Some people prefer updating the table in Access. Which ever you find easier is the best approach.
I could setup a test database in a couple hours. But it would be in Excel and Access 2003. I don’t use the newer versions.
I hate that damn ribbon and other crap Microsoft added to later versions of Office.
Normally I use Crystal Reports for my queries. Its what we use at work to write Payroll and HR reports. I have written Access queries but its been a few years. I primarily use Access to create a simple database.
Other Dopers here may be more help with the newer versions of Access.
What and where are you teaching? Over the last decade I taught (high school science, USA), I always had CDs that came with the textbooks that had test generators on them. I could mix up the questions by order of the questions, order of the answers, or both. I could use the book’s questions or my own, or do a mix.

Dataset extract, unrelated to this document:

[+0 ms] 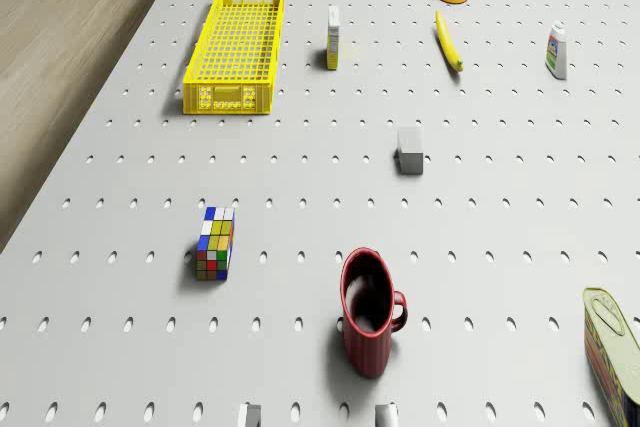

Examview is probably the most widely used program for this. It’s designed to do this and exactly this and while it’s far from elegant, it’s easy to use. You can create a test bank, and then pull from it randomly, or by hand. It’ll make as many versions as you want. Everyone uses it because the major textbooks come with banks.
You can build your database of questions in Excel, then use the Word Mail merge feature to generate the test. And the answer sheet. I don’t know about randomly picking questions, but you could use the mail merge ‘edit recipients’ feature to manually pick which questions you want to include.